━━━━━ DATASET SECTION

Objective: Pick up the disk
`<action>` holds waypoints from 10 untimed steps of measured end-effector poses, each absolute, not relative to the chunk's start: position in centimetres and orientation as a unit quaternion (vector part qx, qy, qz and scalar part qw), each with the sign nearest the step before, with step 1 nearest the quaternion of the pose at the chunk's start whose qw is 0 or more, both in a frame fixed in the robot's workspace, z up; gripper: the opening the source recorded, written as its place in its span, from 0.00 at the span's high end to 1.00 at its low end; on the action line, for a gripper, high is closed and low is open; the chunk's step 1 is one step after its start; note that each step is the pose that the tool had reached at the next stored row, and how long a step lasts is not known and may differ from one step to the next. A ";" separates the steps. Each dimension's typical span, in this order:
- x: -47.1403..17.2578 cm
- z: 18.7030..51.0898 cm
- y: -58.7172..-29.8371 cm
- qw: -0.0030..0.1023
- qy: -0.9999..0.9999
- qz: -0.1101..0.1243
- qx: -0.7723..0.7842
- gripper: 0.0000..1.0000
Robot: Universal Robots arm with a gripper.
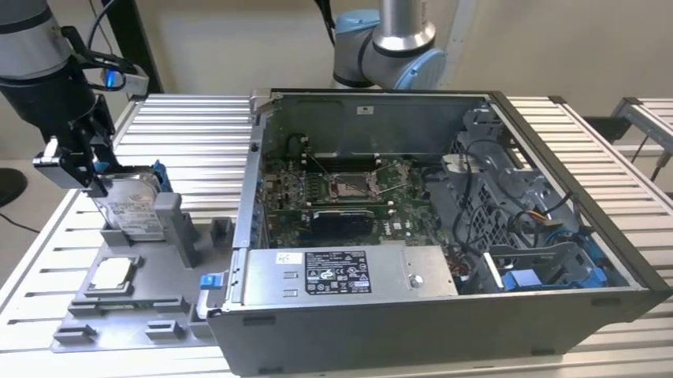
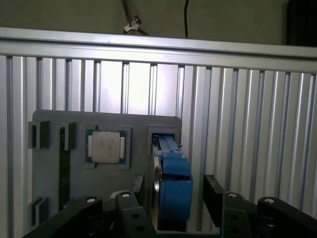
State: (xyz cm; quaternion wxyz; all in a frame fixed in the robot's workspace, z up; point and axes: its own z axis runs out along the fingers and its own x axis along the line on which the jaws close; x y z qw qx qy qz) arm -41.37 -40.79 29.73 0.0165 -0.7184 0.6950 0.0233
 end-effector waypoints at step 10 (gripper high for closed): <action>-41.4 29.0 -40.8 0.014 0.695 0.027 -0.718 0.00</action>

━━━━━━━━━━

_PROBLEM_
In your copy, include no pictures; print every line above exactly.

_ANSWER FOR THE TASK_
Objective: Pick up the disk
`<action>` holds waypoints from 10 untimed steps of measured end-effector poses, each absolute, not relative to the chunk's start: position in centimetres and orientation as a unit quaternion (vector part qx, qy, qz and scalar part qw), each with the sign nearest the step before, with step 1 nearest the quaternion of the pose at the chunk's start whose qw is 0 or more, both in a frame fixed in the robot's workspace, z up; gripper: the opening the source recorded, written as its place in its span, from 0.00 at the span's high end to 1.00 at its low end; on the action line, for a gripper, high is closed and low is open; the chunk's step 1 is one step after its start; note that each step is the pose that the tool had reached at the next stored row, and how long a step lasts is not known and may differ from one step to the next. A ";" separates the steps. Each dimension's typical span, in this order:
- x: -47.1403..17.2578 cm
- z: 18.7030..51.0898 cm
- y: -58.7172..-29.8371 cm
- qw: -0.0030..0.1023
- qy: -0.9999..0.9999
- qz: -0.1101..0.1243
- qx: -0.7723..0.7842
- gripper: 0.0000..1.0000
Robot: Universal Robots arm with a gripper.
State: (xyz cm; quaternion wxyz; all in a frame fixed in the robot's workspace, z up; point and axes: its own z axis runs out along the fingers and its own x axis along the line on which the jaws close; x y z qw qx qy qz) arm -41.37 -40.79 29.73 0.0165 -0.7184 0.6950 0.0233
 end-effector waypoints at step 10 (gripper high for closed): <action>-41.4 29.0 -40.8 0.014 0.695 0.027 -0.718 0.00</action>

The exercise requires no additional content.